Deducción por inversiones ambientales en el impuesto de sociedades. Introducción

De Wiki Gestión Ambiental

Los incentivos fiscales tienen por finalidad motivar determinadas inversiones reduciendo la carga tributaria de las organizaciones. Se regulan, habitualmente, mediante exenciones, bonificaciones y deducciones que se concretan dentro de la normativa de los tributos correspondientes, como por ejemplo las que gravan actividades contaminantes (el uso de hidrocarburos o los vehículos a motor). Las deducciones son, sin duda, de entre los tres tipos, las más importantes.

La deducción ambiental que mayor interés ha tenido en los últimos años para las empresas es la del Impuesto de Sociedades. La Ley 13/1996, de 30 de diciembre, de Medidas Fiscales Administrativas y del Orden Social, modificó la Ley 43/1995, de 27 de diciembre, del Impuesto de Sociedades introdujo por primera vez en nuestro ordenamiento jurídico la posibilidad de deducir de la cuota íntegra del citado impuesto el 10% de las inversiones, realizadas en elementos patrimoniales del inmovilizado material, destinadas a la protección del medio ambiente. Mediante sucesivas modificaciones de la normativa del impuesto de sociedades se incremento el ámbito de aplicación a la adquisición de nuevos vehículos industriales o comerciales de transporte por carretera que cumplan con los requisitos de emisión de gases, partículas y humos de la Directiva 88/77/CEE y a inversiones para el aprovechamiento de la energía renovable.
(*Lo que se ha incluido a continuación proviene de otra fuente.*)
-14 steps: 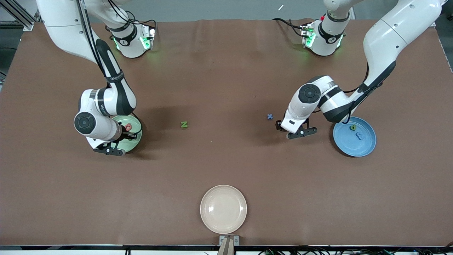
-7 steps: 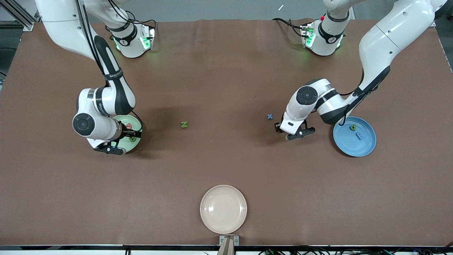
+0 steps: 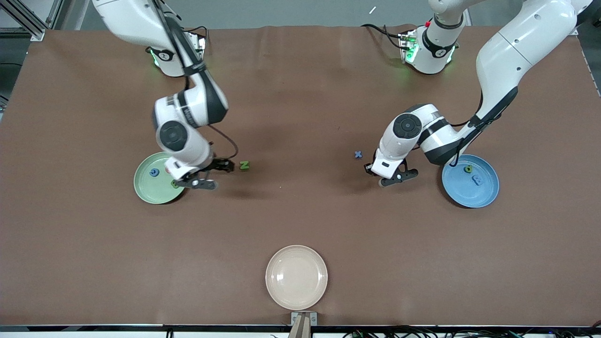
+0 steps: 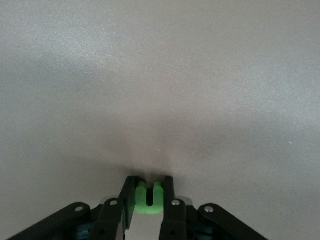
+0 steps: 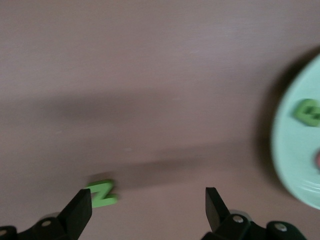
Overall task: Sort upper and lower case letters into plates
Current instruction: 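Grasp green N with the right gripper while the left gripper lifts u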
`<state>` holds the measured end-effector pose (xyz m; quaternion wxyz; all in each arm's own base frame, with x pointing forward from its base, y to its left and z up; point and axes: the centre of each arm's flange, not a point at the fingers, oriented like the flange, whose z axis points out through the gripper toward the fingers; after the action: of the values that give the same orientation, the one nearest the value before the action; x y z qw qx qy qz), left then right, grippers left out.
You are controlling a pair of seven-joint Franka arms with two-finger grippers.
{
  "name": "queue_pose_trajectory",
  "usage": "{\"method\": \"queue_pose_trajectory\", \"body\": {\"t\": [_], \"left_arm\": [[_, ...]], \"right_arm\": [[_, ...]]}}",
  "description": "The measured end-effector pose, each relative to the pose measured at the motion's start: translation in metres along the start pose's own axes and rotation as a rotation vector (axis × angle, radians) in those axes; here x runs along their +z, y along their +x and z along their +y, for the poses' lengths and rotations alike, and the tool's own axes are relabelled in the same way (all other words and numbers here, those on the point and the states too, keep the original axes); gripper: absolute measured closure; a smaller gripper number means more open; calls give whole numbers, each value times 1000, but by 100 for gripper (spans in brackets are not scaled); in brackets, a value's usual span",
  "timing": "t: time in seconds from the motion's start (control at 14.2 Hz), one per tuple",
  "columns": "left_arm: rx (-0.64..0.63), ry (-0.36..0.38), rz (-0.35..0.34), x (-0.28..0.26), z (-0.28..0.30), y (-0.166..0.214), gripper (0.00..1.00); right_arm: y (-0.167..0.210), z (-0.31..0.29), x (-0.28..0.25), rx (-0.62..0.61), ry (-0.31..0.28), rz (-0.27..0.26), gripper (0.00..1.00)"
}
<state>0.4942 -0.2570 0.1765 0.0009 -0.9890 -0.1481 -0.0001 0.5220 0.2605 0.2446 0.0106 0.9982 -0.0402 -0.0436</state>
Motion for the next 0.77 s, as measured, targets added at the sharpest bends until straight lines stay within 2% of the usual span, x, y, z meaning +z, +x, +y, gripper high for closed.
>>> {"method": "queue_pose_trajectory", "body": {"t": [0.21,0.42,0.77], "left_arm": [[5,-2,8,-2,-4,7,74],[63,-29,29,-23,-14,26,74],[292,-17,43,-61,-73,72,74]], "right_arm": [[-13,-23,28,-41,3,41,0],[-17,-28,59,-45,3,68,0],[-27,-41,72,-33,17,79,2]]}}
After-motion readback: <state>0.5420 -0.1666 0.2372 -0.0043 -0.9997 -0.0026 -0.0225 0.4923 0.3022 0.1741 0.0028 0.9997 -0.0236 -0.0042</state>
Toda la normativa sobre esta deducción ambiental ha quedado recogida en el artículo 39 del Real Decreto Legislativo 4/2004, de 5 de marzo, por el que se aprueba el texto refundido de la Ley del Impuesto sobre Sociedades (BOE nº 61 de 11.3.2004; corrección de errores BOE nº 73, de 25.3.2004). Mediante el Real Decreto 1777/2004, de 20 de julio, por el que se aprueba el Reglamento sobre Sociedades (BOE nº 189, de 6.8.2004), se refunden en un único cuerpo normativo todas las disposiciones reglamentarias vigentes a la fecha de su publicación. Las deducciones por inversiones medioambientales figuran en los artículos 40 al 45 del mencionado Reglamento.

Para que se pueda efectuar la deducción (excepto en el caso de adquisición de vehículos) es necesario presentar a la Agencia Tributaria un certificado expedido por el órgano ambiental competente que identifica la inversión como una inversión ambiental (certificado de convalidación de la inversión).

La Administración competente en materia medioambiental (en la mayor parte de los casos administración ambiental regional), deberá definir la necesidad y características de los programas, convenios o acuerdos y expedir la certificación de la convalidación de la inversión a que se refiere el punto 1 del artículo 39 del Real Decreto Legislativo 4/2004.

Con la última modificación introducida en la regulación del impuesto de sociedades (Real Decreto Legislativo 4/2004) se previó la desaparición de las deducciones por inversiones ambientales para el año 2011. En concreto, esta modificación introducida por la Ley 35/2006, de 28 de noviembre, del Impuesto sobre la Renta de las Personas Físicas y de modificación parcial de las leyes de los Impuestos sobre Sociedades, sobre la Renta de no Residentes y sobre el Patrimonio (BOE nº 285, de 29/11/2006).

El Consejo de Ministros de fecha 19 de marzo ha dado el visto bueno al Proyecto de Ley de Economía Sostenible, que supone un amplio conjunto de reformas estructurales para favorecer un desarrollo económico sostenible. El Proyecto de Ley rescata con nuevas orientaciones el destinado a practicar deducciones en el Impuesto de Sociedades por las inversiones en inmovilizado material, uno de los incentivos de mayor utilización en medio ambiente que estaba condenado a desaparecer en 2012. El Proyecto de Ley de Economía Sostenible incorpora, entre los sectores de contaminación a los que se dedicaría la deducción por inversiones ambientales, la contaminación acústica procedente de instalaciones industriales.